Data Organization in Spreadsheets: Enabling Reproducibility and Replicability in Research
Ended Nov 5, 2021
2 credits
Enrollment is closed
Add yourself to the wait list and you'll be auto enrolled when a spot opens
Full course description
Term: Fall 2021
Date: November 5th, 2021
Time: 12:00pm - 1:30pm
Location: Online Only
Instructor: Kory Trott
Presented By: Scholarly Integrity & Research Compliance (SIRC)
Description:
Reproducibility and replicability are hot topics at all levels of research.
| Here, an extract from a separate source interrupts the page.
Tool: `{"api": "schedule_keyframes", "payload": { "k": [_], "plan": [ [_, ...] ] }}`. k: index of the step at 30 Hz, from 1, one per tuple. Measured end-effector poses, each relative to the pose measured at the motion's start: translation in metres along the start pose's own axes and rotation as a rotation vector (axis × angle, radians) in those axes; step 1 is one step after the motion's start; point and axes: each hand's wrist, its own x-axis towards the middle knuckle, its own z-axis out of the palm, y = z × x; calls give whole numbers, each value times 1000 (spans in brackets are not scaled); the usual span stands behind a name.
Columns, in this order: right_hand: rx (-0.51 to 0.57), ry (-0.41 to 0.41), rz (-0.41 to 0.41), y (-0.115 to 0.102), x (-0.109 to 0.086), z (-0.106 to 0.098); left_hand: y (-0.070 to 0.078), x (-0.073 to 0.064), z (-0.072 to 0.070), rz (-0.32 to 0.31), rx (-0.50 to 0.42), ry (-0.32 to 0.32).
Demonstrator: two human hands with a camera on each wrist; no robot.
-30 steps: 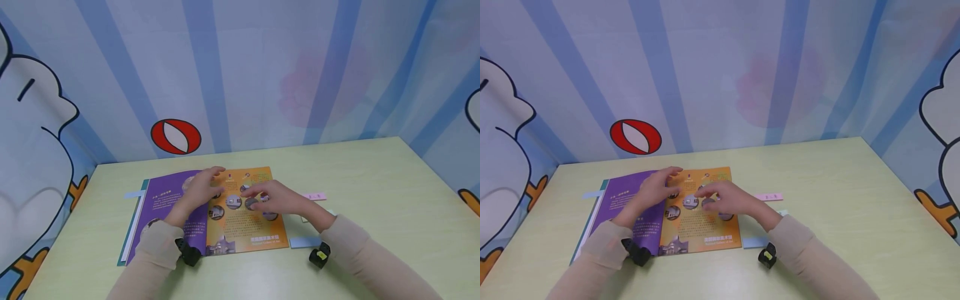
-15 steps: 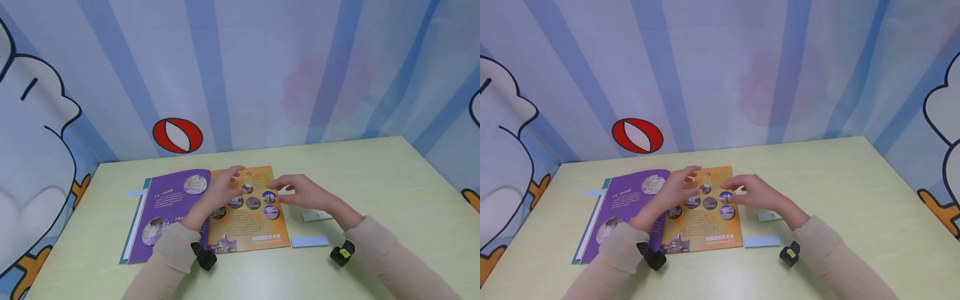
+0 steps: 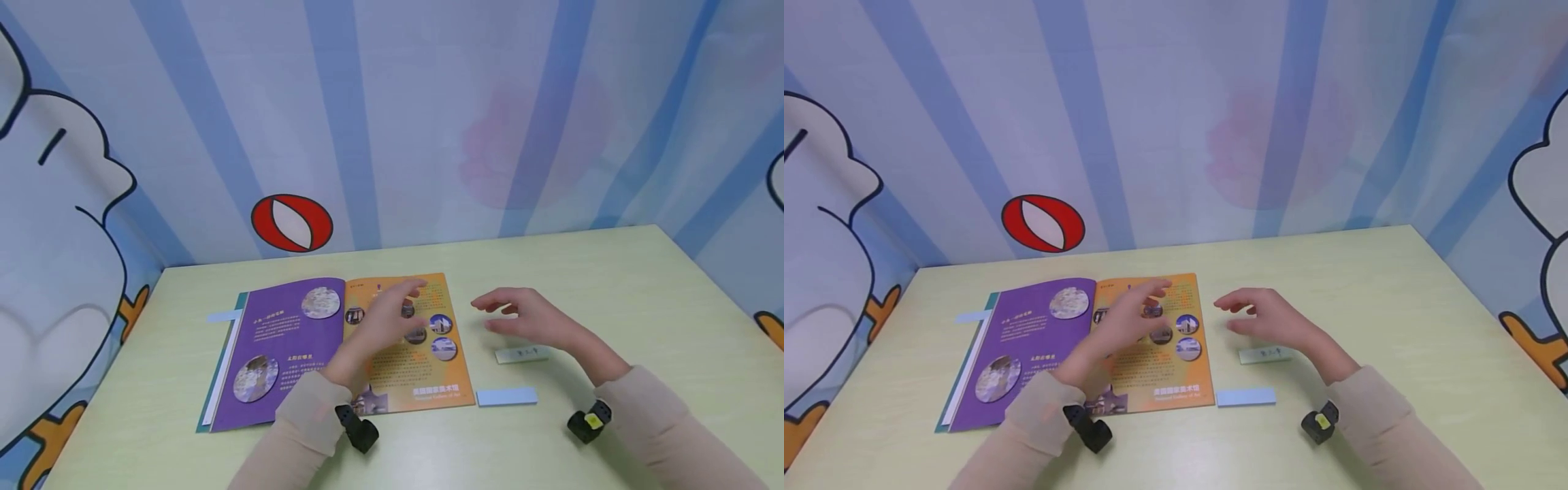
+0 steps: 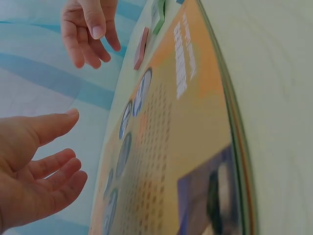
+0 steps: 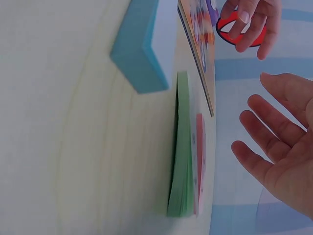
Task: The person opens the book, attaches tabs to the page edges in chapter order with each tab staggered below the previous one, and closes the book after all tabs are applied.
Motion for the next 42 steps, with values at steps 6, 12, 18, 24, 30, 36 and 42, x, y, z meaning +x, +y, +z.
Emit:
{"api": "schedule_keyframes", "payload": {
  "k": [6, 12, 18, 24, 30, 36, 42],
  "plan": [
    [3, 35, 43, 6, -6, -3, 5, 3, 13, 20, 1, -28],
    [-14, 62, 55, 16, -11, -10, 13, 6, 22, 41, -39, -72],
    [-4, 73, 116, 28, -14, -16, 16, 12, 34, 70, -88, -155],
    [23, 72, 133, 38, -16, -19, 18, 17, 46, 92, -91, -247],
    [36, 51, 164, 45, -17, -22, 21, 25, 57, 92, -46, -267],
    [17, 25, 197, 48, -16, -25, 25, 37, 66, 63, 43, -266],
    [10, -27, 217, 52, -14, -25, 29, 47, 78, 102, 152, -234]
  ]
}}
The National Academies define reproducibility as "obtaining consistent results using the same data and code as the original study (synonymous with computational reproducibility)". They define replicability as "obtaining consistent results across studies aimed at answering the same scientific question using new data or other new computational methods". Researchers must collect and organize complete data systematically in order to minimize the impact on reproducibility and replicability. This seminar will provide you with guidelines on establishing a data collection plan and organizing your data for statistical analysis. The data collection portion of this seminar focuses on brainstorming and creating a formal list of the data fields required, operational definitions, units, frequency of measurement, etc. It also emphasizes the importance of recording special events in comments fields that might affect your statistical analysis of results. The spreadsheet portion of the talk will help you work smart and not hard by doing it right the first time. No one wants to spend hours copying and pasting data for input into statistical software. Obviously, such reformatting introduce opportunities to make errors, compromising data integrity and research quality. After the seminar, attendees will be able to streamline their data management practices for subsequent studies which rely on spreadsheet data collection and strengthen their commitment to research R & R.